Entretemps, la créativité de la marque - qui resta dangereusement cantonnée à la grande distribution – s’émoussa et ne dissuada pas les françaises de se détourner des bas. Résultats, les ventes de Dim se sont effondrées de 150 millions de paires en 1995 à 60 millions aujourd'hui.

250 suppressions de postes chez DIM

Cette série de rachat et son florilège de restructurations successives ne se firent pas sans brusquerie pour les employés du groupe. De nombreux ateliers fermèrent en France. Et si une bonne partie des collants et des bas Dim continua d’être fabriquée à Autun, au sein de la seule usine Dim restant en France, le reste de la production fut transféré en Roumanie.

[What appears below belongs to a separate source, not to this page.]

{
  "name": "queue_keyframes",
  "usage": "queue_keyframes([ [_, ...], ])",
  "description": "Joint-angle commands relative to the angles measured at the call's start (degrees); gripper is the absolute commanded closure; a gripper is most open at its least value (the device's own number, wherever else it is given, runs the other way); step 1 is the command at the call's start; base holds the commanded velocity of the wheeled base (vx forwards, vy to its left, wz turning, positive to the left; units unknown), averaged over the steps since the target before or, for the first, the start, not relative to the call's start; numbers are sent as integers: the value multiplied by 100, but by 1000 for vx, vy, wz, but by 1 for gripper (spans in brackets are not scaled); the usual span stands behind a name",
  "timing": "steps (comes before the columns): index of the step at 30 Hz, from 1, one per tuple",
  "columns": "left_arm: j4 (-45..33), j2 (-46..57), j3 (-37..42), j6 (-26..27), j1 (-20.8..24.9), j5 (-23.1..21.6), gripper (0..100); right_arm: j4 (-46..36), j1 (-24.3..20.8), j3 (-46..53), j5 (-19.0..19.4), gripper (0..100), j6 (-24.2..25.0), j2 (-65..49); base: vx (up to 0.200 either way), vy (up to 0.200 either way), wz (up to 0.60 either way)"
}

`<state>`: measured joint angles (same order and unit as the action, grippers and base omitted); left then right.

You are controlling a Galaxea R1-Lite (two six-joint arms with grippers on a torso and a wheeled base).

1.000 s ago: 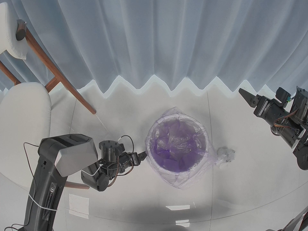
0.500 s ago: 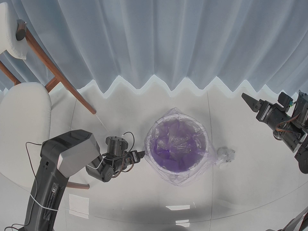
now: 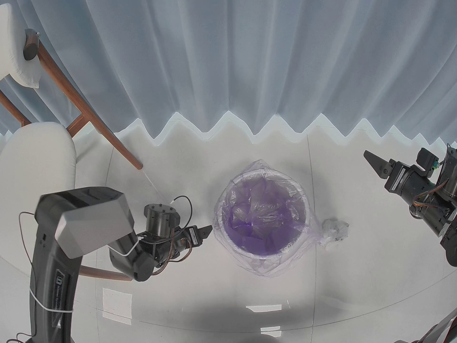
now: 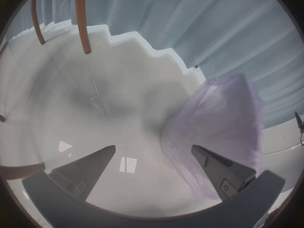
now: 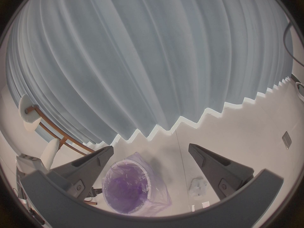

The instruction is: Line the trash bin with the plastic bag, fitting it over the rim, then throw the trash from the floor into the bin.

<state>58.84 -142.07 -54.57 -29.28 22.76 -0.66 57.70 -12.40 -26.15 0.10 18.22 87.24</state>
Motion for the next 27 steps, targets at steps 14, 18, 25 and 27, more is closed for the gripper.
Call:
queue_keyframes([
  [14, 1903, 6235, 4393, -1009, -272, 48, 0, -189, 1055, 2017, -10, 0, -188, -409, 0, 0, 0],
  [18, 1850, 6411, 4595, -974, -175, 233, 0, -224, 1090, 2501, -1, 0, -197, -620, 0, 0, 0],
  [25, 1920, 6437, 4534, -1168, -114, 769, 0, -883, 1108, 2615, -229, 0, -337, -901, 0, 0, 0],
  [27, 1920, 6455, 4499, -1176, -26, 751, 0, -901, 1108, 2615, -238, 0, -346, -866, 0, 0, 0],
])
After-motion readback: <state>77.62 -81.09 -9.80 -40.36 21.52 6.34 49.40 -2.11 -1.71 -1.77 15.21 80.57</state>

Le nombre d’employés diminua inexorablement. L’usine comptait un millier d’employé en 2012, soit moitié moins qu’au début des années 80. Ils étaient 850 l’année dernière.

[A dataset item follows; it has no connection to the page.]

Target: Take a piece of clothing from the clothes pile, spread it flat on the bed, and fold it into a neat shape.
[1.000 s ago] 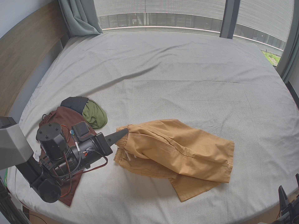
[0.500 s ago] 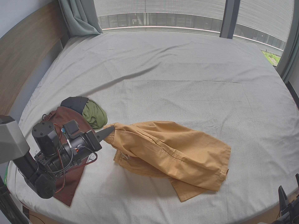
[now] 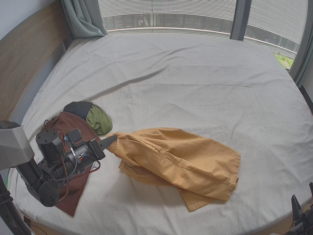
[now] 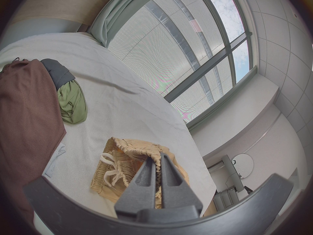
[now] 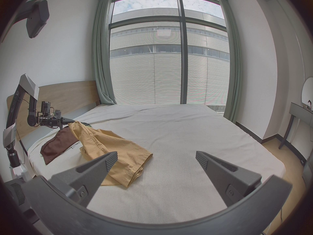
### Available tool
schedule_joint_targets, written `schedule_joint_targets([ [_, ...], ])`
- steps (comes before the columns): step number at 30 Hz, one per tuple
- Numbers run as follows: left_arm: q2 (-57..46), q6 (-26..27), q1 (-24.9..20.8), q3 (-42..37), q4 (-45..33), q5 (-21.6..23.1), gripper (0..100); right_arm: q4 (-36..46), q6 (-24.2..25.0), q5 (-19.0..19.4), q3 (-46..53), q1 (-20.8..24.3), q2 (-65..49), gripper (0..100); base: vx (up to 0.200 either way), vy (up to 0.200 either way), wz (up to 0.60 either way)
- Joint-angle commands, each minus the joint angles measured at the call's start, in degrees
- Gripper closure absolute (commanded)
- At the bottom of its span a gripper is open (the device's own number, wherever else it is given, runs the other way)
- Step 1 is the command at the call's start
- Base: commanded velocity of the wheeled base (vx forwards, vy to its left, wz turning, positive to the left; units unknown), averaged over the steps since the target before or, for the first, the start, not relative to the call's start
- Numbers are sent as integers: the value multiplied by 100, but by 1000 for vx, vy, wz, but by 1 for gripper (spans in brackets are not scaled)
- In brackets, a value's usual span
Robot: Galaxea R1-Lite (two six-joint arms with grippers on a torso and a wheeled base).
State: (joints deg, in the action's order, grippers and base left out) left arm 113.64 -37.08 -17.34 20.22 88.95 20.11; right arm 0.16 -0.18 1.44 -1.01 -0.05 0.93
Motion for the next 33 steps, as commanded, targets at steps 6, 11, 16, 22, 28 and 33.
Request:
schedule_joint_targets([
  [6,9,-1,37,-1,8,1,100,-16,9,32,101,5,-93,0,0,0,0],
  [11,-44,8,46,17,8,1,100,-16,9,41,101,-4,-93,0,0,0,0],
  [16,-105,17,37,-19,8,1,100,-7,-70,67,101,22,-93,0,0,0,0],
  [22,-211,17,37,-71,8,-8,100,-227,-87,102,-13,14,-93,0,0,0,0],
  [28,-220,17,2,-106,8,1,100,-508,18,401,-1604,119,1024,0,0,0,0],
  [33,-237,17,11,-62,8,1,100,-385,765,471,-1595,638,1841,0,0,0,0],
])
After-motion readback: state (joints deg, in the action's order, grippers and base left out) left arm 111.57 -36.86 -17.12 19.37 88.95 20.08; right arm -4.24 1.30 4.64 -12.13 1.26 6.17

En avril 2015, HBI annonça un nouveau plan social touchant l’Europe. 600 emplois furent menacés. Principalement des cadres et des techniciens. En France, selon les syndicats, le plan devait se traduire par la suppression de 265 postes rien que chez Dim. Aux dernières nouvelles, ce PSE devrait inclure 150 suppressions de postes sur le site historique d’Autun, soit treize départs volontaires anticipés, 71 départs volontaires, 63 reclassements en interne. Au siège social à Rueil-Malmaison, 88 postes sont concernés : onze départs anticipés, 51 départs volontaires et 16 reclassements en interne. Les départs volontaires, pour les deux sites, incluent au total 87 pré-retraites.

Un plan social de vaste ampleur donc, que Philippe Rouxel, directeur des ressources humaines, tient à temporiser : « On a bon espoir que ce PSE se traduise par zéro licenciement en France, dit-il. De plus, la particularité de ce PSE est qu’il s’accompagne aussi de 74 créations de poste, dont une cinquantaine à Autun ».

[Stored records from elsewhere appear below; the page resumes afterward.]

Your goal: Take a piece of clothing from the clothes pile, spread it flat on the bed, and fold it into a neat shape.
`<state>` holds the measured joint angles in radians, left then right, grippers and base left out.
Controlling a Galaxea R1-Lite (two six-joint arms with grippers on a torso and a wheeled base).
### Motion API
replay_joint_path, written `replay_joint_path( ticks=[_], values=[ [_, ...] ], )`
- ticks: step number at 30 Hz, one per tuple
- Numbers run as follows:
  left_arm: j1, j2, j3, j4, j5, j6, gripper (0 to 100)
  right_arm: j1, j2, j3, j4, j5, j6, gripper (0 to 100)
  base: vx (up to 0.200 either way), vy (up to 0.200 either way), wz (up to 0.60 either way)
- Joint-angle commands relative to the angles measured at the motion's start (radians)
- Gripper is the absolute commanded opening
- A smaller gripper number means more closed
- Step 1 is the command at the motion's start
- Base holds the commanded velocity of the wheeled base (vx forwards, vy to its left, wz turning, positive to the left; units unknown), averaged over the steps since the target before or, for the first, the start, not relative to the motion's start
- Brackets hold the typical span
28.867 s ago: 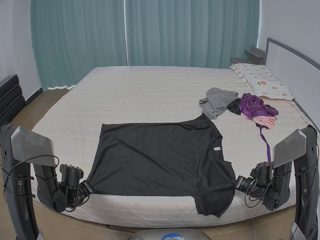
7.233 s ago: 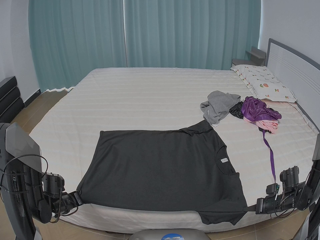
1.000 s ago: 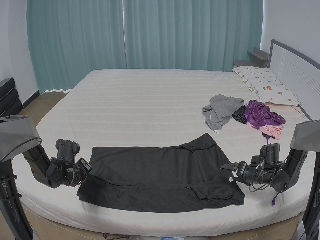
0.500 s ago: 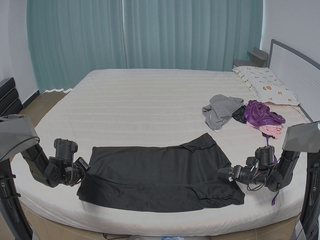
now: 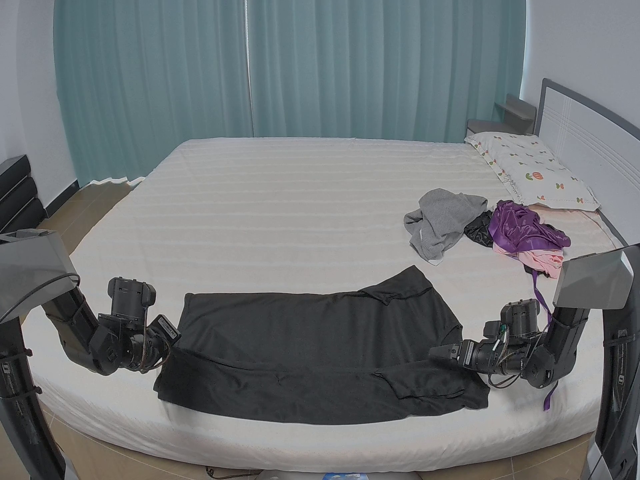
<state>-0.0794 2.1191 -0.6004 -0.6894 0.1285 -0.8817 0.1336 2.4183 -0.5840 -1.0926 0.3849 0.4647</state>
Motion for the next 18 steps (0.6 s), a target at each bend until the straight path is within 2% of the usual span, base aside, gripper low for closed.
replay_joint_path(
  ticks=[1, 2, 18],
  values=[
    [0.0, -0.001, -0.001, -0.001, 0.0, 0.0, 0, 0.004, 0.018, -0.005, 0.0, -0.001, 0.0, 100, 0.0, 0.0, 0.0],
    [0.0, 0.001, -0.001, -0.001, 0.0, 0.0, 0, 0.004, 0.016, -0.003, 0.0, -0.003, -0.001, 0, 0.0, 0.0, 0.0],
    [0.001, -0.027, 0.007, 0.002, 0.0, 0.0, 0, -0.039, -0.034, 0.029, 0.0, -0.009, -0.014, 0, 0.0, 0.0, 0.0]
  ],
)
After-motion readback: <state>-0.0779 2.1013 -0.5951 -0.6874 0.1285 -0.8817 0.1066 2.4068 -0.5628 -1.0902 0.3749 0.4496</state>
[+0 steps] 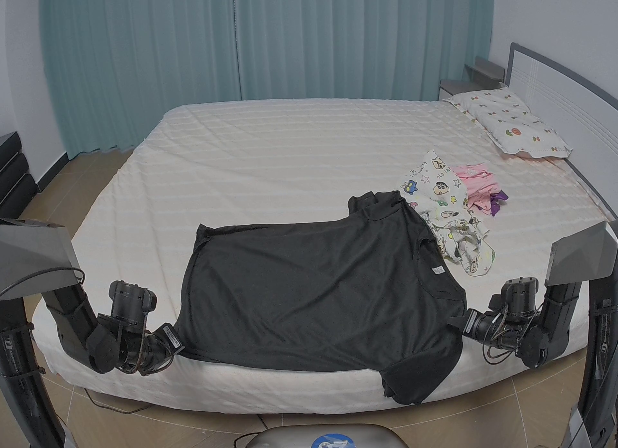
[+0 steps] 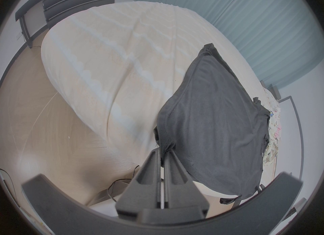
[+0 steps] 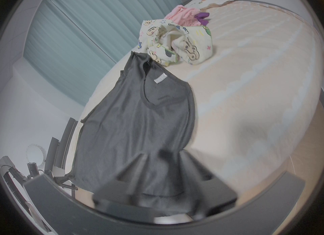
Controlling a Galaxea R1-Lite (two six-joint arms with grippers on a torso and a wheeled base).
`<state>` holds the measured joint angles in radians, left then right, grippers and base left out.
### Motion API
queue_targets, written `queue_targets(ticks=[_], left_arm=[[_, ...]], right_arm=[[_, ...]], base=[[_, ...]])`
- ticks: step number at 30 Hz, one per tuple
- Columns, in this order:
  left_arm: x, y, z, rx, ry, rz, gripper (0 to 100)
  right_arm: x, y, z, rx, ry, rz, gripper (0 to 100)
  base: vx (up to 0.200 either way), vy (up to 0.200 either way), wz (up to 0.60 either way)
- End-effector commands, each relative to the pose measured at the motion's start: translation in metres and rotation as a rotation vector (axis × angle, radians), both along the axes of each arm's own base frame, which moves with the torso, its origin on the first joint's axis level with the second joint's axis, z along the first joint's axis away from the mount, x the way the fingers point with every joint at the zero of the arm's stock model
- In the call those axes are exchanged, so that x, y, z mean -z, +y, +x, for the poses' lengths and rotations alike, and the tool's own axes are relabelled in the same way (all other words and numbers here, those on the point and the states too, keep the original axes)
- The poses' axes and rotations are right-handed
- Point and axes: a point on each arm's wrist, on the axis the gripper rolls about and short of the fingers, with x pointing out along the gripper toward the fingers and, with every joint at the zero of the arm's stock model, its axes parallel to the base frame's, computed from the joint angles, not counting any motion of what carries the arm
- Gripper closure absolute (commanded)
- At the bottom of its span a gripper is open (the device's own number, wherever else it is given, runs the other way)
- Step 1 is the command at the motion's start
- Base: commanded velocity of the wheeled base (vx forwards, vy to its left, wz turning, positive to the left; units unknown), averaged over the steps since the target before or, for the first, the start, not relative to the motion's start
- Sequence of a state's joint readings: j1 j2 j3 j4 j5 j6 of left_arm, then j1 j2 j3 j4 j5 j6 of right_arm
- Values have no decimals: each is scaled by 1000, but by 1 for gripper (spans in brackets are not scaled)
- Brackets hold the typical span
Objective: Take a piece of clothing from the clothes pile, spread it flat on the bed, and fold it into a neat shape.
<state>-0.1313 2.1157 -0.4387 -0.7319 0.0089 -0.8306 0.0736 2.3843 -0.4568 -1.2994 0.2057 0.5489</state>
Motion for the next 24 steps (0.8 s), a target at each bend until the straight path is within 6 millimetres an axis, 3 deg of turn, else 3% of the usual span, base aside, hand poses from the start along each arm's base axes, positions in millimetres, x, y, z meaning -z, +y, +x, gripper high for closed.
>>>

« c’est un trait tiré sur le passé, sur tout l’historique de l’entreprise »

Ultime rebondissement, la société Dim SAS va complètement effacer de sa mémoire ces trois lettres synonymes d’allégresse qui ponctuèrent son histoire en changeant purement et simplement de nom. La société a annoncé vendredi qu’elle allait être renommée Hanes France. Pour le délégué CFE-CGC Frédéric Besacier c’est "un trait tiré sur le passé, sur tout l'historique de l'entreprise"*. *"On sent une volonté de nous faire entrer dans un nouveau moule” fustige-t’il. Les salariés ne cachent pas leur amertume. En mai dernier, à l’annonce de ce nouveau plan social froid et méthodique, une vingtaine de croix de bois furent plantées à proximité du site d’Autun et une éloquente banderole sur laquelle se détachait en grosses lettres le message « Hanes massacre Dim » fut déployée près de la voie TGV Paris-Lyon.

Pour Philippe Rouxel, il s’agit bel et bien ici « d’une manière symbolique de tourner la page ». Mais de tourner la page à quoi ? Quoi qu’il en soit, le DRH ne précise pas la teneur ni le contenu du chapitre à venir. Le changement de raison social s’effectuera courant du premier semestre 2016.